His laugh ended, however, and Dave could catch a series of quivers and sharp short gasps as the watchman gave the ground gear an impetus and the Ariel rose up majestically. The machine pierced the blanket of haze and came up above the lower strata of obscuring ground air. Dave described a slow broad circle. His eye swept in all directions the level they were on.
“If the moon were only up,” he murmured. “Well, the only course is west. Hiram is shrewd and intelligent.
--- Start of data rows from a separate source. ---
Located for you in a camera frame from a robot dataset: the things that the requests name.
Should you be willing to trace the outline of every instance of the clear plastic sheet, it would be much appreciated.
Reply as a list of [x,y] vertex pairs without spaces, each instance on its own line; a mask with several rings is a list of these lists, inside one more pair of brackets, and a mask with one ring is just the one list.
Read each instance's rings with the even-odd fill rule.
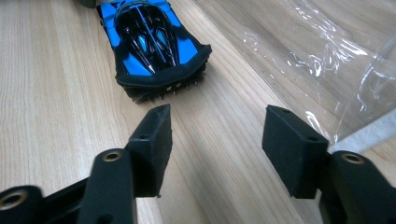
[[197,0],[287,107],[333,144],[396,107],[392,0]]

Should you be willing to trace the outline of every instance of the wood grain surface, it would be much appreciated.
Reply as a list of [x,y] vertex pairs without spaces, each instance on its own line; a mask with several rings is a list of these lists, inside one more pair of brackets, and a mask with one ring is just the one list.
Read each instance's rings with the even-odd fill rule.
[[[205,80],[137,105],[115,81],[96,11],[0,2],[0,191],[37,185],[48,195],[85,178],[95,155],[124,147],[152,107],[171,104],[162,197],[137,199],[139,223],[321,223],[317,202],[291,199],[261,150],[265,107],[282,101],[193,0],[171,3],[212,45]],[[372,157],[394,178],[381,150]]]

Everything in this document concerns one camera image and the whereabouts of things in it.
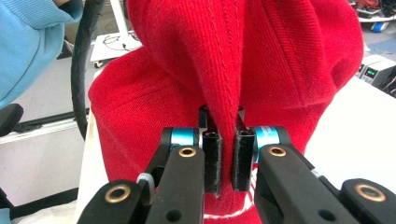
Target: red sweater
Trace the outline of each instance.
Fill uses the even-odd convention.
[[[130,0],[144,47],[90,89],[107,175],[136,180],[163,127],[197,127],[208,104],[224,139],[221,194],[205,223],[260,223],[231,185],[239,105],[247,126],[285,127],[304,152],[332,98],[358,70],[361,28],[346,0]]]

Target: floor
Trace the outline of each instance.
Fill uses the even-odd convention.
[[[66,27],[66,35],[74,41],[76,25]],[[375,34],[369,24],[362,26],[369,52],[396,61],[396,24]],[[106,7],[97,35],[117,32],[111,7]],[[42,77],[15,103],[24,108],[22,121],[72,111],[70,93],[71,59],[55,61]],[[87,62],[86,90],[97,71]],[[0,144],[0,187],[15,205],[76,188],[79,182],[84,141],[78,129],[50,133],[21,141]]]

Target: red cloth
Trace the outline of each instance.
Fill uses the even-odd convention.
[[[163,127],[197,127],[208,104],[224,138],[221,195],[205,212],[230,215],[237,107],[248,126],[284,126],[304,152],[336,92],[358,70],[361,28],[347,1],[130,0],[144,47],[111,62],[90,98],[110,180],[136,180]],[[259,223],[255,209],[205,223]]]

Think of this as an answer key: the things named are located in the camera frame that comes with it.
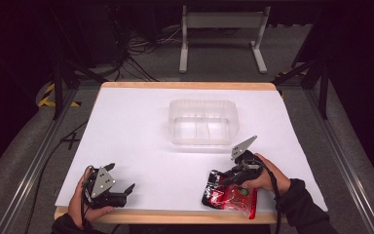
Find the wooden table edge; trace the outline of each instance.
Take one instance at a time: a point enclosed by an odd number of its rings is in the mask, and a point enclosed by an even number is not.
[[[244,82],[105,82],[101,88],[195,89],[195,90],[253,90],[275,91],[272,83]]]
[[[54,218],[68,212],[65,207],[57,207]],[[124,223],[124,224],[274,224],[277,221],[276,213],[258,213],[255,219],[248,219],[240,212],[140,212],[140,211],[120,211],[116,210],[99,218],[100,223]]]

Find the metal frame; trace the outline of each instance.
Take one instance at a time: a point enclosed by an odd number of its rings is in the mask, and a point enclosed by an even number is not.
[[[315,92],[312,90],[307,90],[305,92],[309,103],[311,104],[312,109],[317,115],[321,127],[326,134],[334,152],[334,160],[339,168],[339,171],[344,178],[349,191],[354,199],[354,202],[357,206],[357,209],[362,216],[363,222],[365,223],[369,233],[374,233],[374,212],[370,206],[367,195],[363,189],[363,186],[357,177],[355,170],[351,164],[346,159],[346,156],[342,150],[339,141],[333,132],[333,129],[329,122],[322,118],[320,109],[317,108],[317,103],[319,102],[318,98],[315,95]]]
[[[15,193],[11,204],[8,206],[8,209],[5,211],[1,221],[0,221],[0,234],[10,233],[11,227],[14,225],[14,222],[40,172],[43,170],[45,162],[47,161],[49,155],[49,146],[53,142],[54,135],[56,134],[59,125],[62,123],[63,117],[65,116],[66,111],[68,110],[69,103],[73,101],[77,91],[69,90],[65,98],[65,103],[63,106],[66,106],[59,113],[58,118],[56,118],[51,126],[48,128],[45,137],[35,154],[35,157],[29,166],[28,171],[23,177],[22,181],[19,184],[18,190]]]
[[[267,19],[269,17],[270,7],[266,7],[263,12],[250,13],[197,13],[187,12],[187,7],[183,6],[182,17],[182,46],[180,56],[180,73],[187,72],[187,58],[188,58],[188,39],[187,28],[257,28],[257,38],[250,42],[251,50],[256,59],[257,66],[260,73],[267,73],[266,64],[260,53],[260,44],[263,38],[263,33],[266,28]]]

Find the snack bag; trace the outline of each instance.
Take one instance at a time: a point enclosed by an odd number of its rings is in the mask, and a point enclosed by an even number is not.
[[[248,219],[254,219],[257,189],[247,190],[236,184],[224,186],[221,181],[225,178],[226,176],[219,171],[210,172],[202,203],[218,210],[242,211]]]

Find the tripod leg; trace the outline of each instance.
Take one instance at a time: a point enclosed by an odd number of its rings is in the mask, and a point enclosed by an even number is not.
[[[65,82],[65,85],[68,89],[78,90],[80,86],[80,81],[78,79],[77,74],[74,73],[73,69],[71,69],[68,64],[61,62],[59,64],[59,70],[62,77],[62,80]]]
[[[306,76],[303,78],[301,82],[301,86],[305,90],[311,90],[316,82],[318,81],[318,78],[323,73],[323,62],[318,61],[315,62],[310,68],[309,71],[306,73]]]
[[[95,81],[97,81],[101,84],[108,81],[107,79],[103,78],[102,76],[93,73],[92,71],[90,71],[86,67],[82,66],[81,64],[75,63],[74,61],[68,60],[68,59],[65,59],[64,61],[67,65],[71,66],[72,68],[74,68],[76,70],[79,70],[80,72],[82,72],[86,76],[93,78]]]
[[[293,70],[287,72],[286,74],[282,75],[281,77],[277,77],[274,81],[272,81],[272,83],[277,86],[281,83],[283,83],[284,81],[292,78],[293,76],[299,74],[300,72],[310,68],[313,64],[315,64],[317,61],[316,60],[312,60],[312,61],[309,61],[309,62],[306,62],[306,63],[303,63],[302,65],[294,68]]]
[[[56,89],[56,113],[54,114],[54,120],[57,119],[59,113],[63,108],[63,98],[62,98],[62,79],[60,78],[60,67],[59,62],[54,64],[54,84]]]
[[[328,77],[327,77],[327,64],[326,61],[323,63],[321,80],[320,80],[320,93],[318,98],[318,110],[321,113],[323,119],[327,119],[326,115],[326,101],[327,101],[327,88],[328,88]]]

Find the hand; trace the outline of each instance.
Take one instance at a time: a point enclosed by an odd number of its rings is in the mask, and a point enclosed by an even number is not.
[[[263,157],[261,154],[256,153],[255,154],[257,157],[262,160],[262,162],[267,166],[270,171],[275,175],[276,180],[278,182],[278,189],[279,189],[279,194],[282,196],[284,195],[287,190],[290,187],[290,179],[284,175],[276,165],[274,165],[272,162],[270,162],[268,159]],[[269,174],[267,171],[264,169],[260,177],[252,180],[245,181],[242,184],[243,188],[263,188],[267,191],[274,191],[272,181],[270,179]]]
[[[77,184],[77,187],[75,188],[75,193],[71,198],[71,201],[69,202],[68,207],[68,214],[72,217],[72,220],[74,220],[75,225],[77,225],[78,228],[84,230],[83,226],[83,220],[81,218],[81,199],[82,199],[82,191],[83,191],[83,181],[84,177],[87,177],[90,173],[90,169],[87,169],[85,171],[85,175],[81,177],[80,181]],[[87,211],[85,214],[85,218],[88,222],[92,222],[96,220],[97,218],[107,215],[114,211],[113,207],[103,207],[100,209],[92,209],[88,208],[87,205],[84,204],[84,211]]]
If he guesses for a moment that I am after him, soon as he gets his thinking cap on he will find some way to signal, or get the best of his passenger.”
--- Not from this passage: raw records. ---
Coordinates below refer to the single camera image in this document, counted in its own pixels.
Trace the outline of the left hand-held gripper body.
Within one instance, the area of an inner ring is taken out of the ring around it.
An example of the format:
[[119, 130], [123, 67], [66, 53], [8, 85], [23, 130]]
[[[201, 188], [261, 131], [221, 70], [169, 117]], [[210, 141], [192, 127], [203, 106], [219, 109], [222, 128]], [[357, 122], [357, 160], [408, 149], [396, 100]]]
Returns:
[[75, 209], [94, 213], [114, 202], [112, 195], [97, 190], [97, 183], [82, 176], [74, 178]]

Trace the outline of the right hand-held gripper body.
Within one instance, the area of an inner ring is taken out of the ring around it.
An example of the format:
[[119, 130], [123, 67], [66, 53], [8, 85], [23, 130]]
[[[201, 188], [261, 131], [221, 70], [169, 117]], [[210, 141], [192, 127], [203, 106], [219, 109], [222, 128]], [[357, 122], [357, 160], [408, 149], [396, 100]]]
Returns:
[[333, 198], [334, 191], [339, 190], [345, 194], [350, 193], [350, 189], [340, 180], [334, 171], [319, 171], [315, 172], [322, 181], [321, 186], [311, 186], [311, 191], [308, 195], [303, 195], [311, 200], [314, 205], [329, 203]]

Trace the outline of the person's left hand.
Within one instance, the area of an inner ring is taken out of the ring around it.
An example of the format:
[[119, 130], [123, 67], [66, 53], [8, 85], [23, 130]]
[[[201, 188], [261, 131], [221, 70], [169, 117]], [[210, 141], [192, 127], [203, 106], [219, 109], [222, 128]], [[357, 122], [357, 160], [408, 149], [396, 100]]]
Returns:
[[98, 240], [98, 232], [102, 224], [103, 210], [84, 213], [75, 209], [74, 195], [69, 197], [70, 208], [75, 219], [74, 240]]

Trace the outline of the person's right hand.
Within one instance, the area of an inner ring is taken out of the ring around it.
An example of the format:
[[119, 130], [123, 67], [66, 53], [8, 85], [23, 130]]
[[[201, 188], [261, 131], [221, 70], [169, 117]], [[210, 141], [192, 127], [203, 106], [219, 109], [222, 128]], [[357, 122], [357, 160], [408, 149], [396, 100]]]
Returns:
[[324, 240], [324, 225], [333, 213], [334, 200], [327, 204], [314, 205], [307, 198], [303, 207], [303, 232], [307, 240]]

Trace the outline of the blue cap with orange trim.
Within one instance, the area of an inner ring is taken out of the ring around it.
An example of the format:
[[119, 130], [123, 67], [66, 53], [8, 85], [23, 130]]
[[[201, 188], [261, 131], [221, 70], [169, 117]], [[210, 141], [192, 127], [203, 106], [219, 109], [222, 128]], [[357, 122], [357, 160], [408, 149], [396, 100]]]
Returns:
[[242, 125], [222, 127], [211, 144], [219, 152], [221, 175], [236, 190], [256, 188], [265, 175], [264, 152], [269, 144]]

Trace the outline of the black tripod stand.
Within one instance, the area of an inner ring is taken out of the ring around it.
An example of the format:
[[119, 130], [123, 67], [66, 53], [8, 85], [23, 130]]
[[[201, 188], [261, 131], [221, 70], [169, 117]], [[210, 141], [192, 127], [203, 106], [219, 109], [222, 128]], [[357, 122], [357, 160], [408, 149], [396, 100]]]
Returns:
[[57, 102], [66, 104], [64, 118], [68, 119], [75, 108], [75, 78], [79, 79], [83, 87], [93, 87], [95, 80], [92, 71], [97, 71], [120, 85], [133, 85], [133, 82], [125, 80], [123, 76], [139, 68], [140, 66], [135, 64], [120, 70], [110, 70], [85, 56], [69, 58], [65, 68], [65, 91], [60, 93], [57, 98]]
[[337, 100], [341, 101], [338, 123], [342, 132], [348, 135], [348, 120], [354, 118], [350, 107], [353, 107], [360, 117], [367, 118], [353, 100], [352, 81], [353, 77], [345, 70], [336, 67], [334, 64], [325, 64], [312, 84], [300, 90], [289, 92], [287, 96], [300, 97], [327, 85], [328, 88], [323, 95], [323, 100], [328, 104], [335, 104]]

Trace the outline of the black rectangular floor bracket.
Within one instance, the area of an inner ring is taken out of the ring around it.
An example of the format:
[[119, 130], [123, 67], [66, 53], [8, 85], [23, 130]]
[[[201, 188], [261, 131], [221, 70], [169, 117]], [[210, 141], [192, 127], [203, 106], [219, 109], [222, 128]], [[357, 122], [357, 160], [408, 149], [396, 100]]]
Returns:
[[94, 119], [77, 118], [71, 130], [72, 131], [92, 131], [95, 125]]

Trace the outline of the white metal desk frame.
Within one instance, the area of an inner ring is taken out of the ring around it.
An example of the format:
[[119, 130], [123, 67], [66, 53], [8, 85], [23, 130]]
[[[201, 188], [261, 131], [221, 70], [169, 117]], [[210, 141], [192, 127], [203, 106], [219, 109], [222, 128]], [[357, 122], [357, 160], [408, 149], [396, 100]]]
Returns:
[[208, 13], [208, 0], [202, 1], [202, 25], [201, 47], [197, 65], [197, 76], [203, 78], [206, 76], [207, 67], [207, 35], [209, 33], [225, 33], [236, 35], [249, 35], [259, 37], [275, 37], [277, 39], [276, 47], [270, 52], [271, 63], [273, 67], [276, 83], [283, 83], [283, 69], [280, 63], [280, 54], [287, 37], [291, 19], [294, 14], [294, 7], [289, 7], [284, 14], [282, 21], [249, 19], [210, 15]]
“Don’t see anything,” observed the officer, and, big, brave fellow that he was, there was the tremor of the novice in air evident in his voice.
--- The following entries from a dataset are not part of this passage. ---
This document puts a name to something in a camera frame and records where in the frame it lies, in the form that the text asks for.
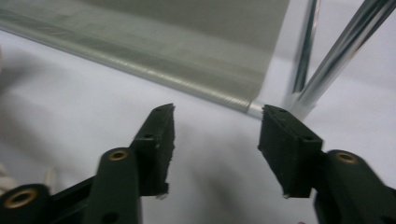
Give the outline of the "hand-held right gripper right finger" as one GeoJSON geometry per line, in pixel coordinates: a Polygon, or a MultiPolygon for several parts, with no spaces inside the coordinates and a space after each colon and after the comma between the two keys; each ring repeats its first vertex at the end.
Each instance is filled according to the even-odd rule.
{"type": "Polygon", "coordinates": [[[308,198],[314,190],[319,224],[396,224],[396,189],[358,155],[324,152],[322,144],[289,111],[263,107],[258,149],[286,199],[308,198]]]}

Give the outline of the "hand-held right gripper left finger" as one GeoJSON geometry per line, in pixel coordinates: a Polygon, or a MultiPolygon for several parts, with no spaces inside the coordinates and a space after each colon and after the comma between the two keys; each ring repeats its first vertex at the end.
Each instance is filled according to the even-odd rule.
{"type": "Polygon", "coordinates": [[[169,192],[174,109],[172,104],[154,108],[131,145],[103,154],[82,224],[142,224],[141,198],[169,192]]]}

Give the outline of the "chrome rack pole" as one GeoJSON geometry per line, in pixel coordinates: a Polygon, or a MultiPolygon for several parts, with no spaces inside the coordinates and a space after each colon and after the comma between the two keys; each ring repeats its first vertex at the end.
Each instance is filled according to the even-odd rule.
{"type": "Polygon", "coordinates": [[[309,0],[307,14],[304,18],[304,30],[300,38],[298,55],[294,68],[294,80],[291,86],[291,93],[300,93],[306,84],[312,48],[318,24],[318,14],[321,0],[309,0]]]}
{"type": "Polygon", "coordinates": [[[304,89],[291,94],[288,109],[305,119],[318,99],[329,89],[341,70],[358,53],[375,31],[396,8],[396,0],[364,0],[344,31],[319,64],[304,89]]]}
“They’ve got a start, you must remember,” explained Dave, “and a big field. We can only go on, keeping a sharp lookout. If you should happen to get sight of a black speck against the stars, tell me.”
There was a spell of silence for some minutes after that, Dave paying strict attention to directing the machine, his passenger keeping as keen a lookout as was possible for him under the unfamiliar conditions. Suddenly the officer shouted out:
“There! See, a little way ahead? No, it’s gone. Now, again! Pshaw!—fireflies.”
“Too high for that,” spoke Dave, “I see what you mean. Thanks my friend, this is important!”
Ahead of them, and on a higher level, there was now visible a series of swiftly-vibrating brilliant sparks. They filled a mere tiny spot in space. To the expert young airman they were guiding. Dave set the machine on a swift drift then climbed up several hundred feet. Now the sparks, intermittent but perfectly distinct, were clearer and nearer the faster they went.
“It’s a machine,” soliloquized Dave, “and it must be the Scout. If it is—clever Hiram! He doesn’t dare show the lights, for that man aboard wouldn’t let him. I can guess what he has done—the vibrator.”
Dave, with a perfect knowledge of all the parts and possibilities of the natty little Scout, was at home with every detail of the mechanism of the machine, and guessed what was transpiring. Later on his surmises were verified. The young aviation expert decided that his chum counted on his searching for him. He had loosed the top of the vibrator, probably sending it adrift.
If he awakened the suspicion of the passenger, he could readily make a pretence of watching the sparks jumping from one coil to the other, to see that all the cylinders were working right. Correct or not in his guess, those distant electric points of light were now a direct guide to the eager pilot of the Ariel.
“We’re getting nearer,” breathed the man behind him. “You think it’s the airship we’re after?”
“I am pretty sure of it,” responded Dave. “It’s a race, now, officer. This machine can overtake the Scout and outdistance it within the next half hour. Then the case is up to you.”
“Just get me in reach of Reddy Marsh,” spoke the policeman, “and I’ll do the rest.”